I’ve encountered numerous places with connections to Alexander the Great including, of course Persepolis. I was there in 2004, researching my book Bad Lands. In 2006 I visited Taxila in northern Pakistan, a centre of the great Gandharan Buddhist civilization which Alexander is credited with carrying to eastern Afghanistan (think of the Bamiyan Buddhas) and northern Pakistan.

▲ Was this the sarcophagus from Alexander’s tomb in Alexandria in Egypt? Possibly although the tomb was lost long ago.

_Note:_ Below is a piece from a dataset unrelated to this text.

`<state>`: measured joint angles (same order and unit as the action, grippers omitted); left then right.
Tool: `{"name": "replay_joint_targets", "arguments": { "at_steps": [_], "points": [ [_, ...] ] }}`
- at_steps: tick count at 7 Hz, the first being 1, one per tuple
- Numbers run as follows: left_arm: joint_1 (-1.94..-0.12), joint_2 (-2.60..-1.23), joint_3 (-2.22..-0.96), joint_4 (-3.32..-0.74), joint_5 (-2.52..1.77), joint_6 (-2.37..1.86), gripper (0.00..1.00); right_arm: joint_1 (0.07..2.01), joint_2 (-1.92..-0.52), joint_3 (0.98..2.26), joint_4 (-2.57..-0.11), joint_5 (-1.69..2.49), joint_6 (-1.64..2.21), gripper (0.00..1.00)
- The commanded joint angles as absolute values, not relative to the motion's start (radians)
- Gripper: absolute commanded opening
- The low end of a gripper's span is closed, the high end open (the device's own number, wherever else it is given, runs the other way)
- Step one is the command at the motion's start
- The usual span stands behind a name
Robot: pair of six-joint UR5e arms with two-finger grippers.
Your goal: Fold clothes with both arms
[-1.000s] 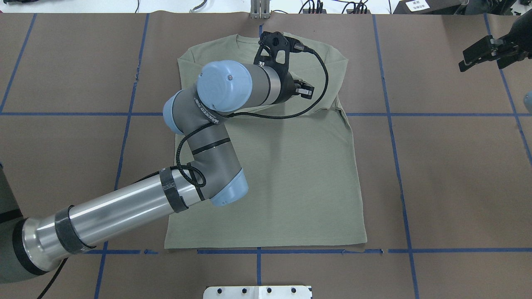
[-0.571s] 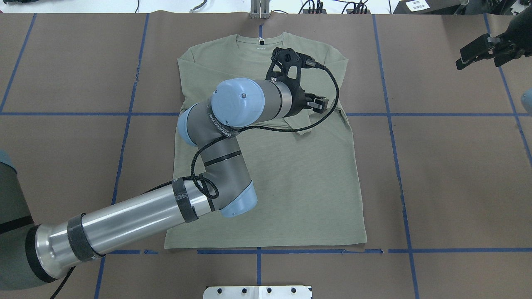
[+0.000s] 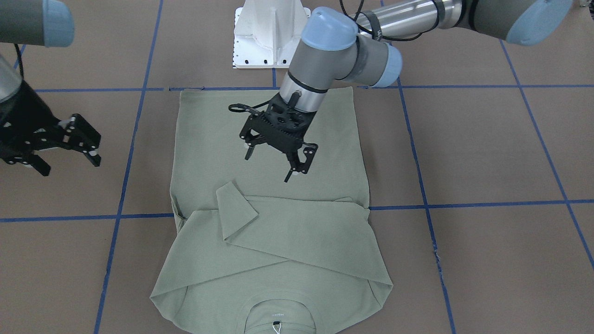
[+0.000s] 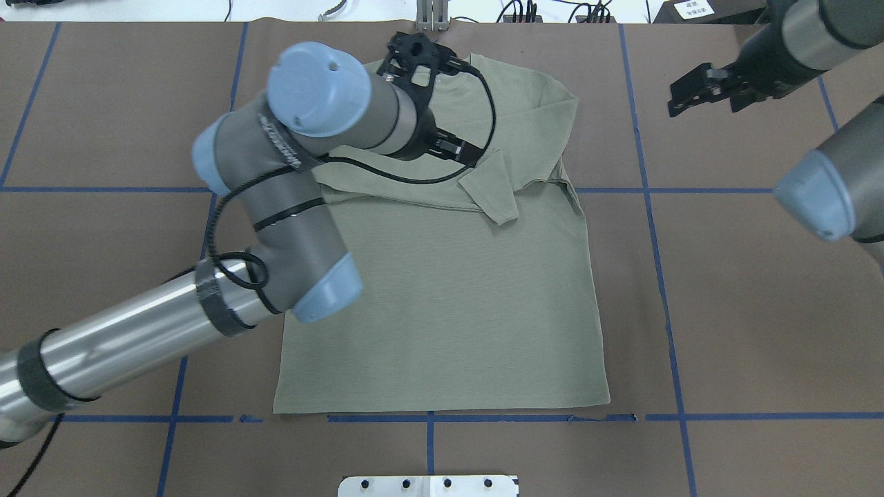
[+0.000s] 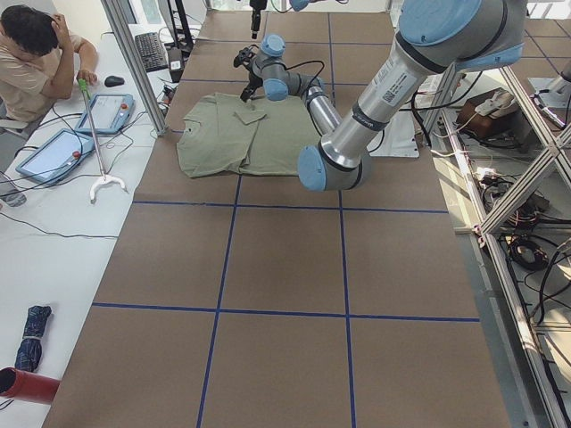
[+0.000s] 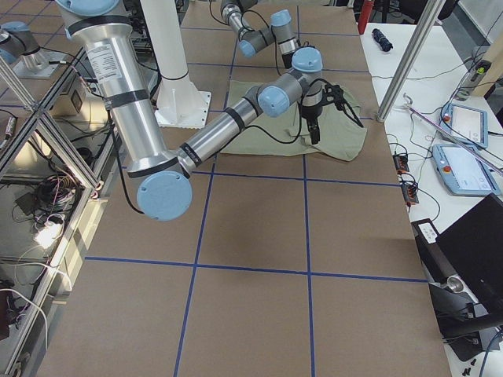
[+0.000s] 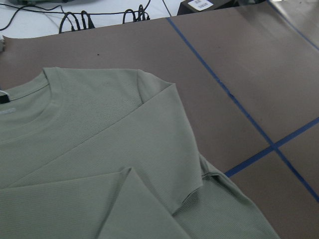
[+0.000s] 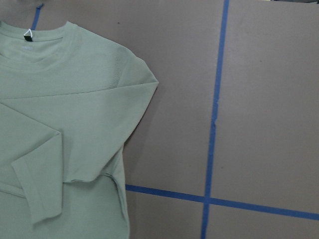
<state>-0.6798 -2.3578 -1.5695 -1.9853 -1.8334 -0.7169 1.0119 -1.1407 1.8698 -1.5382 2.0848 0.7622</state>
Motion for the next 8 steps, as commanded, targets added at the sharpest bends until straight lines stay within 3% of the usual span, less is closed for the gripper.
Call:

In 2010 I visited Alexandria in Egypt, mainly because I wanted to see the Alexandria Library, a modern reincarnation of the magnificent library of ancient times. I was surprised how relatively empty the shelves were, how relatively uncrowded the desk space was and how the library users were overwhelmingly (perhaps 80%?) female. The drive along the new Desert Highway freeway between Cairo and Alexandria was a reminder that the roads of Egypt are still up there with Iran and Saudi Arabia as the most terrifying in the world.

If you want a modern view of Alexander head to Skopje in Macedonia, make that North Macedonia, the Greeks are very unhappy about any confusion between Macedonia in Greece and North Macedonia, the independent country to the north. I was there in 2018 and noted the huge statue topping a column in the centre of Macedonia Square, it’s of Macedonian hero Alexander the Great, but Greece is absolutely opposed to the Macedonians making any claim on the conqueror of Asia so officially this is just ‘warrior on a horseback.’ Across the river is an equally anonymous statue of Philip II, Alexander’s dad.

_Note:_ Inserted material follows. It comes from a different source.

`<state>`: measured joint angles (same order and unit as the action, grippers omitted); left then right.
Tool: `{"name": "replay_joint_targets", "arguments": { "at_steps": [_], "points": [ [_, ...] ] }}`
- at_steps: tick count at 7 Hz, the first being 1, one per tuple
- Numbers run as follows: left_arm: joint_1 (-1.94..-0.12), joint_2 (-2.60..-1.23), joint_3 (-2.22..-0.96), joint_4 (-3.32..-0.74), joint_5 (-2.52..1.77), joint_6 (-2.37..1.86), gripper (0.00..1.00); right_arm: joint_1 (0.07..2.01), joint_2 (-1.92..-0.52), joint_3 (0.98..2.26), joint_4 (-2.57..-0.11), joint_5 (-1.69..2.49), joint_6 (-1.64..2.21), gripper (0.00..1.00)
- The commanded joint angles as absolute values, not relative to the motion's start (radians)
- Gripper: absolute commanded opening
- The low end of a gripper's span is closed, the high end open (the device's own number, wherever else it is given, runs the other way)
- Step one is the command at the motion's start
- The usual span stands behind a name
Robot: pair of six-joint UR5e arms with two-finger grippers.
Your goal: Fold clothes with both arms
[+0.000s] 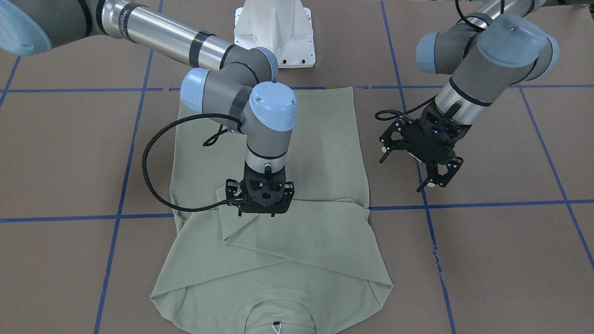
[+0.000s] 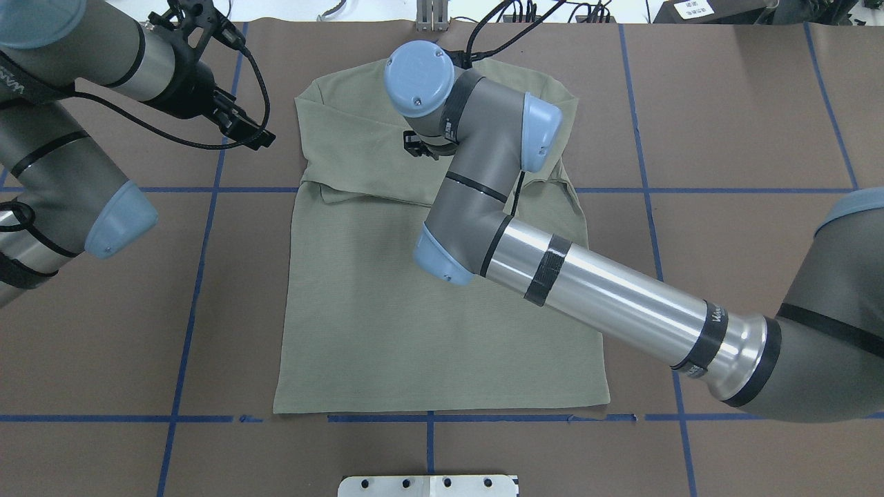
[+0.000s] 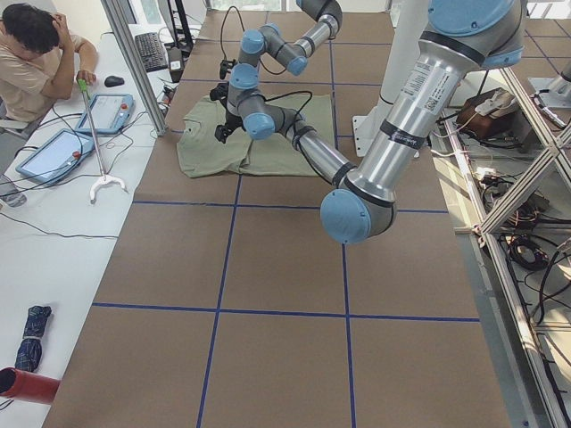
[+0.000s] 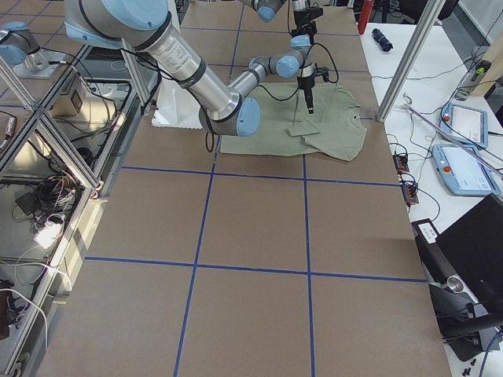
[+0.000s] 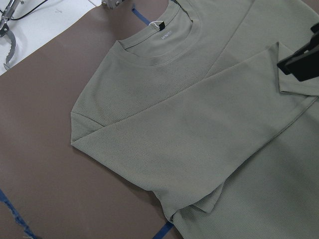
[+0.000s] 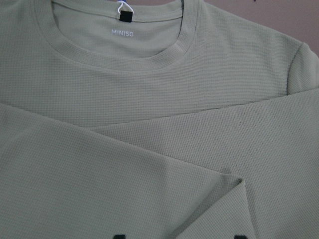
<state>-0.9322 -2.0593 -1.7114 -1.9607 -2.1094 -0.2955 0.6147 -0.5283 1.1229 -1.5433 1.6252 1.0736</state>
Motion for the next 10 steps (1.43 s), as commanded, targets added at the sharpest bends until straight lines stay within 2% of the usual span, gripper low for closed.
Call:
{"name": "replay_joint_targets", "arguments": {
  "at_steps": [1, 4, 5, 6, 7, 10],
  "points": [
    [-0.931, -2.053, -1.712, -1.960, -2.109, -0.302, 1.00, 0.586, -0.522, 1.062, -1.545, 1.580, 1.031, 0.66],
    [-0.930, -2.051, -1.712, -1.962, -2.109, -0.310, 1.00, 0.572, -0.523, 1.039, -1.546, 1.545, 1.003, 0.57],
    [-0.930, -2.049, -1.712, -1.960, -2.109, -0.313, 1.00, 0.571, -0.523, 1.039, -1.548, 1.545, 1.002, 0.43],
    [-0.930, -2.049, -1.712, -1.962, -2.109, -0.313, 1.00, 0.569, -0.523, 1.039, -1.548, 1.545, 1.003, 0.13],
    [-0.930, -2.049, -1.712, -1.960, -2.109, -0.314, 1.00, 0.566, -0.523, 1.040, -1.549, 1.545, 1.005, 0.00],
    [-0.930, -2.049, -1.712, -1.962, -2.109, -0.316, 1.00, 0.564, -0.522, 1.048, -1.546, 1.523, 1.025, 0.00]
  ]
}}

▲ This Disney chair from Estudio Campana appears at the Design Museum’s Surrealism exhibit. I’d encountered stuffed toy furniture from this design house before, at the National Gallery of Victoria’s Triennial exhibit in 2017 in Melbourne, Australia.

Surrealism at the Design Museum
The Design Museum’s surprisingly large Objects of Desire, Surrealism & Design exhibit is on through 19 February 2023. All the usual surrealism heroes – Man Ray, Salvador Dali (his lobster telephone of course, but also the Mae West lips couch) – appear, but also Lee Miller and Leonora Carrington. Visiting the Montparnasse Cemetery in Paris in 2013 was a link to Man Ray and the extraordinary Lee Miller. Leonora Carrington was another extraordinary woman who also had a link with Man Ray and I discovered, at a recent National Portrait Gallery talk, went on to become a famous surrealist artist in Mexico where she lived until her death in 2011. I’d only recently been to the Design Museum for their excellent Yinka Ilori exhibit.

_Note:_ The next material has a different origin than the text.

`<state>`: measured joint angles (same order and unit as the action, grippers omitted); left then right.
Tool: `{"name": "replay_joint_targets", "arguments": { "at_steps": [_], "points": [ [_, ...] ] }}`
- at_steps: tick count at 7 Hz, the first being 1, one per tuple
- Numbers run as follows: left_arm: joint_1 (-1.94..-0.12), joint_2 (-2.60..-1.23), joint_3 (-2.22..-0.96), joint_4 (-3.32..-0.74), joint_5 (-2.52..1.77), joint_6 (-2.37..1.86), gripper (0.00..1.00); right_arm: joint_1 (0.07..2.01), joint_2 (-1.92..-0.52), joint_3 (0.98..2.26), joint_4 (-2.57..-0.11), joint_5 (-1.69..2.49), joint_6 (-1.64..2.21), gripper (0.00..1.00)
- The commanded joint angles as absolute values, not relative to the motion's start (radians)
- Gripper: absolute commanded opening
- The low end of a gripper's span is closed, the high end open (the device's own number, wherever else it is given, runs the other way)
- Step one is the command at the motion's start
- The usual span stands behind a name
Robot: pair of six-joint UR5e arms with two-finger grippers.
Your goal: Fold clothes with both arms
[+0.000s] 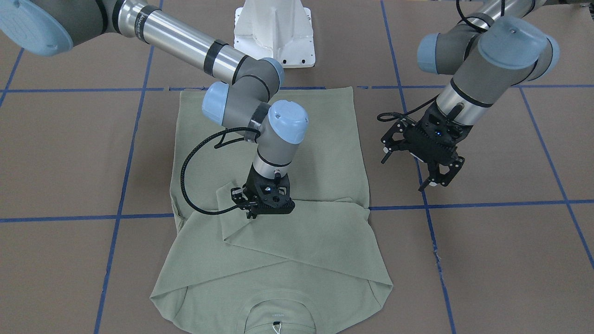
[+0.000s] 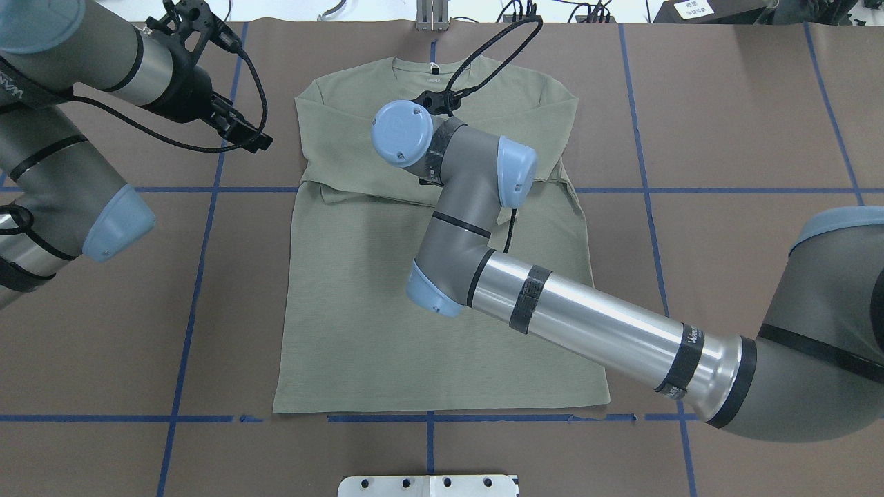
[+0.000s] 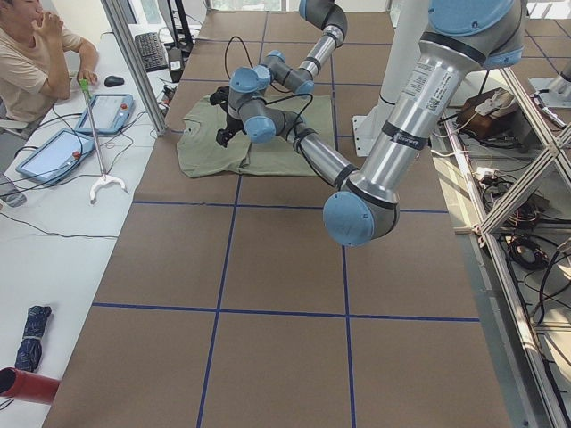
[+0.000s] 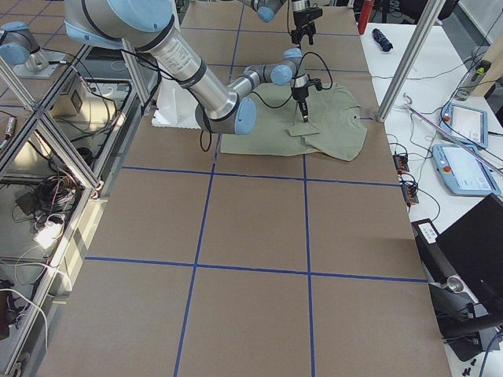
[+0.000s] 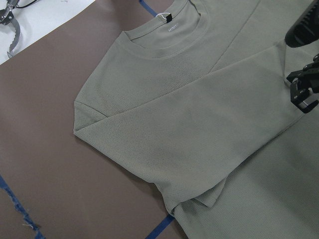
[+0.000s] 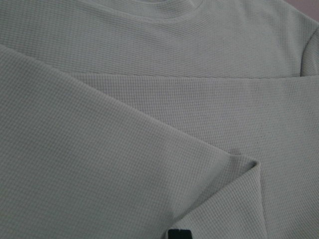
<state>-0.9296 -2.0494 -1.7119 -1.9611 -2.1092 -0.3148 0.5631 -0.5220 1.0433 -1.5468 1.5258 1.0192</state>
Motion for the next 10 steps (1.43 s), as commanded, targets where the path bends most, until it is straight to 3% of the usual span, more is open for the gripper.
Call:
{"name": "replay_joint_targets", "arguments": {
  "at_steps": [1, 2, 4, 5, 9, 10],
  "points": [
    [-0.930, -2.049, -1.712, -1.963, -2.109, -0.316, 1.00, 0.566, -0.522, 1.049, -1.542, 1.525, 1.025, 0.00],
    [-0.930, -2.049, -1.712, -1.982, -2.108, -0.330, 1.00, 0.565, -0.526, 1.049, -1.526, 1.523, 1.029, 0.00],
    [-0.928, -2.042, -1.710, -2.009, -2.108, -0.347, 1.00, 0.565, -0.532, 1.046, -1.494, 1.523, 1.039, 0.34],
    [-0.928, -2.042, -1.710, -2.010, -2.108, -0.347, 1.00, 0.565, -0.532, 1.046, -1.494, 1.523, 1.037, 0.35],
    [-0.928, -2.037, -1.712, -2.011, -2.108, -0.348, 1.00, 0.552, -0.534, 1.043, -1.497, 1.523, 1.028, 0.29],
    [-0.928, -2.037, -1.710, -2.011, -2.108, -0.348, 1.00, 0.552, -0.534, 1.043, -1.505, 1.523, 1.020, 0.01]
  ]
}}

▲ The Everett F Wells at Swan Hunters shipyard, Tyneside, 1977 – Graham Smith – the bow of the ship overwhelms the local street, but not many more would be built here.

Industrial Decline Photo Exhibit
Finally my bicycle carried me to South Kensington for the 20/20: Chris Killip/Graham Smith photo exhibit at the Augusta Edwards Gallery. The black & white photographs, 20 each, by Chris Killip and Graham Smith were taken in the late ‘70s and early ‘80s and captured – almost inadvertently – a view of industrial Northern England that in fact was in terminal decline. A Guardian article reports on how they also made themselves very unpopular, with the British Tory press because they were reporting on the downside of Margaret Thatcher’s programmes and with people in Middlesbrough who felt they were being mocked when in fact Graham Smith’s photographs were taken with an entirely sympathetic intent. It was a sad story and Smith simply stopped photographing for many years. Better hurry, the exhibit closes on 6 November 2022.